Gli atomi dei computer del futuro comunicheranno tra di loro

Francesca Ferlaino, direttrice dell’Istituto di Ottica Quantistica all’università austriaca di Innsbruck, ha spiegato che il progetto è finalizzato a sperimentare questi atomi “parlanti” per realizzare simulatori quantistici per i computer del futuro.

Gli scienziati proveranno ad addestrare questi atomi, che al momento sono in una sorta di forma embrionale, a scambiarsi informazioni tra di loro mediante un linguaggio matematico. In base ad alcuni test che sono stati condotti a Stoccarda, la Ferlaino spiega che se uno degli atomi cambia stato o forma, influenza direttamente gli altri atomi che si adattano di conseguenza.

A questo progetto, che potrebbe davvero rivoluzionare completamente l’utilizzo dei computer e non solo, partecipano 14 Stati membri dell’Unione Europea.

Gli atomi usati nelle comunicazioni quantistiche

Tommaso Calarco, direttore del Centro per le tecnologie quantistiche delle università tedesche di Ulm e Stoccarda e coordinatore del progetto, spiega che se gli atomi riusciranno a comunicare tra di loro con una padronanza sempre maggiore del linguaggio matematico, potranno essere usati nelle comunicazioni quantistiche. Questo significa che, se utilizzati nei simulatori specializzati con compiti specifici, un giorno saranno in grado addirittura di sviluppare dei materiali nuovi.

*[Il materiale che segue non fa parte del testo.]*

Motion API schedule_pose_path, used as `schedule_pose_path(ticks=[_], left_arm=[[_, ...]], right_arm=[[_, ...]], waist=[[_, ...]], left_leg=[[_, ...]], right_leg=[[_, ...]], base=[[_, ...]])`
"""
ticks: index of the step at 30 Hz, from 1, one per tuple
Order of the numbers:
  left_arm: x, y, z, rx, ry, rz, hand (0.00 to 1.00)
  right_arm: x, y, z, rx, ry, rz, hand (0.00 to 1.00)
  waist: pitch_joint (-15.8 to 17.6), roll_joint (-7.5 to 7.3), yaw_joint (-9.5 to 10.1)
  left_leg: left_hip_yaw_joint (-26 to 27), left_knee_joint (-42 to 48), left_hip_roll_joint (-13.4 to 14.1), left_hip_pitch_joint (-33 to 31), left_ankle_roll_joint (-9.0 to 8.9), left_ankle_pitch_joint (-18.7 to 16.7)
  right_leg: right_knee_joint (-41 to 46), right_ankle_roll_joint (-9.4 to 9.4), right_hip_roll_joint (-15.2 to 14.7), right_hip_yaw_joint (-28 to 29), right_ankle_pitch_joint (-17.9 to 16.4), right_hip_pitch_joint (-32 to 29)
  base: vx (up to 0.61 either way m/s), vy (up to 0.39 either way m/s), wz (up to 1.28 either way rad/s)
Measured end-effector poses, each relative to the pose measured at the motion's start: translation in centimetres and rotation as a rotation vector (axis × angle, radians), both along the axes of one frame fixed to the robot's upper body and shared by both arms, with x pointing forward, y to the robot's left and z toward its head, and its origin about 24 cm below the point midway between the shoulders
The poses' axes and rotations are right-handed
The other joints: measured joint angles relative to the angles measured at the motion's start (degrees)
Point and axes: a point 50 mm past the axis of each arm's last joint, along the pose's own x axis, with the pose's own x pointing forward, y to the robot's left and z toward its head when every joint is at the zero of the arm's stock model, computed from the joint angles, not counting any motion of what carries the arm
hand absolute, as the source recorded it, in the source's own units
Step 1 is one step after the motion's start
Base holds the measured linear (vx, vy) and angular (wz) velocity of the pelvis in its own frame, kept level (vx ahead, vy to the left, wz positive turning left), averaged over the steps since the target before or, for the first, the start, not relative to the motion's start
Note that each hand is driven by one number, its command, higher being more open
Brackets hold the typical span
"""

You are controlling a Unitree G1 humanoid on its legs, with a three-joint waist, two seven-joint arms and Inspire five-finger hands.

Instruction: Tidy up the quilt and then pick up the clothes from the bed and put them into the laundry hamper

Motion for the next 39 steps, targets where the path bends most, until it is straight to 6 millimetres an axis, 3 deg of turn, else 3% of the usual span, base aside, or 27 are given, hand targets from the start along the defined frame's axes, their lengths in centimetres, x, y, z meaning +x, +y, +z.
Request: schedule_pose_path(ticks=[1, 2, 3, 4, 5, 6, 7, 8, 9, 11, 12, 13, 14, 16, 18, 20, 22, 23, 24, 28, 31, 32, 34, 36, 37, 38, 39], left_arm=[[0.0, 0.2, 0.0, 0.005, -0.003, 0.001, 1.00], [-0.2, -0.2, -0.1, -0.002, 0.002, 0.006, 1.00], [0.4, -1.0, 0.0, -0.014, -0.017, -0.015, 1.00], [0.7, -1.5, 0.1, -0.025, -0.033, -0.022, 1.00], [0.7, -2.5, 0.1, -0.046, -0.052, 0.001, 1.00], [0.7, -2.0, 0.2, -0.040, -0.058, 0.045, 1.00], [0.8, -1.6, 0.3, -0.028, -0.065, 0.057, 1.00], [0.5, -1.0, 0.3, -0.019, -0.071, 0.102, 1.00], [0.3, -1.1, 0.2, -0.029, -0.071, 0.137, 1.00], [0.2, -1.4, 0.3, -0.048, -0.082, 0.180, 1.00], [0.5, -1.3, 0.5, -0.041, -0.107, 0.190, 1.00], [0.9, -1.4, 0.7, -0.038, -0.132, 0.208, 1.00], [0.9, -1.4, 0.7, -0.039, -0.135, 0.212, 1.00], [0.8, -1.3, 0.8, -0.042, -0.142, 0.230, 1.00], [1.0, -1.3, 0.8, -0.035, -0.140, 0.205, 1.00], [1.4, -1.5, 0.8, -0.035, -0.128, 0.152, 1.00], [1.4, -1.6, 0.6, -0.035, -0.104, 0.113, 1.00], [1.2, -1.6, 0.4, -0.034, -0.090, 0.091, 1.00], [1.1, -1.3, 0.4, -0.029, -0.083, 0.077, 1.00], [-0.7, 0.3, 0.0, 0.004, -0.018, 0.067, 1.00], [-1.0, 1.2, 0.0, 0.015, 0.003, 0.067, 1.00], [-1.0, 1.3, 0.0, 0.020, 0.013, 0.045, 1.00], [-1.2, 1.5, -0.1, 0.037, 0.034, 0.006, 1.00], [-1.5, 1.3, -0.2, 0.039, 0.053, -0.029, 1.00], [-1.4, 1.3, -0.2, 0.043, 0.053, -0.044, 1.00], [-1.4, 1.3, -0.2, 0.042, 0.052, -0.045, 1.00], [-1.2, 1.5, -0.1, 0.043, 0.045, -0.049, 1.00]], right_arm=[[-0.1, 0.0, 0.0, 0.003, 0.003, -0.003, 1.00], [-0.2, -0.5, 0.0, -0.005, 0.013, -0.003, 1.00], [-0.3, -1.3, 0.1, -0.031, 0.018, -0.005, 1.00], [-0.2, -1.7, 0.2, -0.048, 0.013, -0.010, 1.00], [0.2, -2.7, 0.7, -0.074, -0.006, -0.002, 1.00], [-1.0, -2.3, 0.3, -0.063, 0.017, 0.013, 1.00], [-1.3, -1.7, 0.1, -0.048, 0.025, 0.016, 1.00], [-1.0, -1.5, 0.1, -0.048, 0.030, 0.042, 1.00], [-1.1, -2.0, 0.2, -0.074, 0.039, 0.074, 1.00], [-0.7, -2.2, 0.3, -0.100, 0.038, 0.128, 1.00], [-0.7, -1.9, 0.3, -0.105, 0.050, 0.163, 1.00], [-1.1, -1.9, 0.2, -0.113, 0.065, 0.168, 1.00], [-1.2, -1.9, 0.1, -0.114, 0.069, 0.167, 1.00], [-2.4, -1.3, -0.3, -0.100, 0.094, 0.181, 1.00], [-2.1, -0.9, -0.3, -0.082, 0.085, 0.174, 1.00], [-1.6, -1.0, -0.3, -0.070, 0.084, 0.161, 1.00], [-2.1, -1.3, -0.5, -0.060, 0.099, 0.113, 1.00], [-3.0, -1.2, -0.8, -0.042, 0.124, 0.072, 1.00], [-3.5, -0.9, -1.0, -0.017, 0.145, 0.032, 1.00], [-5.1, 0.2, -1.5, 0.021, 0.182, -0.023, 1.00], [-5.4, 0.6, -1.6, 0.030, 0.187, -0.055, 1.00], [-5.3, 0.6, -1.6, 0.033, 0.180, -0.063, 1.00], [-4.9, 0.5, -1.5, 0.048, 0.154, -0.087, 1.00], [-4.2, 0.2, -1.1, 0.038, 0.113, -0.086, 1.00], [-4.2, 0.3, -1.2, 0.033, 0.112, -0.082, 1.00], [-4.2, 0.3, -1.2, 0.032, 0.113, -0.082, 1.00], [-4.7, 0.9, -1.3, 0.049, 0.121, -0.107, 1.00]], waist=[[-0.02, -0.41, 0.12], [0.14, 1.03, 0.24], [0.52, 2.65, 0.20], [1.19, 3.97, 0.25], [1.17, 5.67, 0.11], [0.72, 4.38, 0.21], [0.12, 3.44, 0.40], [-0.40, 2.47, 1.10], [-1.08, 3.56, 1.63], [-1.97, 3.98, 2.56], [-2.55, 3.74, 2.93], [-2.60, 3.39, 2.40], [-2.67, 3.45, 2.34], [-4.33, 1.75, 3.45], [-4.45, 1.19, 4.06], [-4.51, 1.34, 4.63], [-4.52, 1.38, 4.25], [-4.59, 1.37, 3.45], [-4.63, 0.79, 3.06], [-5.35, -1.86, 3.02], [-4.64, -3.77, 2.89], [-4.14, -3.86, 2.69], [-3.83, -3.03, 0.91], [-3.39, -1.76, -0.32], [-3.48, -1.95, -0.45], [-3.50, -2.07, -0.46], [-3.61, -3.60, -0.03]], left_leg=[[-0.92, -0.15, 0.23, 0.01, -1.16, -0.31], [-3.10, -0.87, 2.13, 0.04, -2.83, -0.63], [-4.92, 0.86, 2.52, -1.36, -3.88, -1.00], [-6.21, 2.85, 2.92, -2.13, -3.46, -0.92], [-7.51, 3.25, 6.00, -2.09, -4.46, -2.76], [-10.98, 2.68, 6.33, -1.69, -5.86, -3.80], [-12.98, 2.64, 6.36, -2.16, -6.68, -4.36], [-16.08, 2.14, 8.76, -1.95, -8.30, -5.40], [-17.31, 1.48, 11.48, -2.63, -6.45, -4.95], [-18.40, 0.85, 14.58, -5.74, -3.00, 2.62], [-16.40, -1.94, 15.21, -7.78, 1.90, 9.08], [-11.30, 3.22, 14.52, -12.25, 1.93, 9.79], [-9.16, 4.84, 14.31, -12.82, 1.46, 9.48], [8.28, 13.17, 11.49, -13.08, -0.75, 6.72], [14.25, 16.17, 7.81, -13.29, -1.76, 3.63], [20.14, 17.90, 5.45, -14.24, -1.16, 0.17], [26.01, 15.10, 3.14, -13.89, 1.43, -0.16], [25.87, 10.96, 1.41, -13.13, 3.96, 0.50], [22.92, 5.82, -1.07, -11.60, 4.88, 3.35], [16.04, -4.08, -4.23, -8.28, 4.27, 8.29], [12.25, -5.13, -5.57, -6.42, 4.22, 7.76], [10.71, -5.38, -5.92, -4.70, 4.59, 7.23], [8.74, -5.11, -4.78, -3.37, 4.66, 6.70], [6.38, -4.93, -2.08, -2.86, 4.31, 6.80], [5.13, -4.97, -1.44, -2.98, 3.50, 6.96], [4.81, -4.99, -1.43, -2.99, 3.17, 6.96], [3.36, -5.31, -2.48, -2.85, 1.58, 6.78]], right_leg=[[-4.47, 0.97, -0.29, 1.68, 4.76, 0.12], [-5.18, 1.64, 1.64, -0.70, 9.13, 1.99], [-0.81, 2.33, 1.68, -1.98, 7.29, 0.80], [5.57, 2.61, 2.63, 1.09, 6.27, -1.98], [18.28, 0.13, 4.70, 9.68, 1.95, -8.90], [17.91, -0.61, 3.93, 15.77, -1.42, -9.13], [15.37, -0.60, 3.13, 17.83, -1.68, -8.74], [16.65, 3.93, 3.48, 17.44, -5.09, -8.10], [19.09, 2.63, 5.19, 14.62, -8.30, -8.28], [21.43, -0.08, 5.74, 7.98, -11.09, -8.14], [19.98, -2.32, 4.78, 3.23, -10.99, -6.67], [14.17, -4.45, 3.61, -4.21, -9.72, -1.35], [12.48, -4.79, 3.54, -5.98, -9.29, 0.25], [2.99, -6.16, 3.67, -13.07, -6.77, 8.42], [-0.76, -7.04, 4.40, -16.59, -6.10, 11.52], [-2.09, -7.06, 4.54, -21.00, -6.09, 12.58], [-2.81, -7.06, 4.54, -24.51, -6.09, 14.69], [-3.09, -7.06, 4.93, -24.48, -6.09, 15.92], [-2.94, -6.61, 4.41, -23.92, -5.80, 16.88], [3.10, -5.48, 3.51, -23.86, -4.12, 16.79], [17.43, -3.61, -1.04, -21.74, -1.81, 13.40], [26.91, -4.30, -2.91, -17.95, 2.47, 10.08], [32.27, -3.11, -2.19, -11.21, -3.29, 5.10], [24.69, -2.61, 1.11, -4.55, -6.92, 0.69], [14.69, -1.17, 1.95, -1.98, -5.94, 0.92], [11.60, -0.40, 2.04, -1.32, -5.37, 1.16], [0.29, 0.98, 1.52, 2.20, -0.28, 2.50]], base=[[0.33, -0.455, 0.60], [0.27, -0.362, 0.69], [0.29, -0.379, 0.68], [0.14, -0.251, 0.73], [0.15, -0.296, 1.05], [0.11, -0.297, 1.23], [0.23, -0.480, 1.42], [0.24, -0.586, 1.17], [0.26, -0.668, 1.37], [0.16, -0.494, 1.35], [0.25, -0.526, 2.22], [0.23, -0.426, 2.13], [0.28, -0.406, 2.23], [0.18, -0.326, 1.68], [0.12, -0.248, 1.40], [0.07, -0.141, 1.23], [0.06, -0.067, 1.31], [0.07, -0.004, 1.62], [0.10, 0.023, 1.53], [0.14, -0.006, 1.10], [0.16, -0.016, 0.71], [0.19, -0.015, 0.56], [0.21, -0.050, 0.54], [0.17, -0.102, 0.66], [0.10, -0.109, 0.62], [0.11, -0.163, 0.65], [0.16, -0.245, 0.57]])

Tuttavia è opportuno fare un passo alla volta, quindi il primo obiettivo è quello di istruire gli atomi “parlanti” non solo a scambiarsi informazioni tra di loro, ma anche a sviluppare un linguaggio sempre più complesso e che li faccia sviluppare sempre di più per una programmazione futura.

La grande sfida è quella di avere la padronanza totale degli atomi, cambiando le loro proprietà dall’interno e insegnando loro un linguaggio conosciuto anche a noi. In fondo se Einstein è riuscito a dividere l’atomo, perché insegnargli a parlare dovrebbe essere impossibile?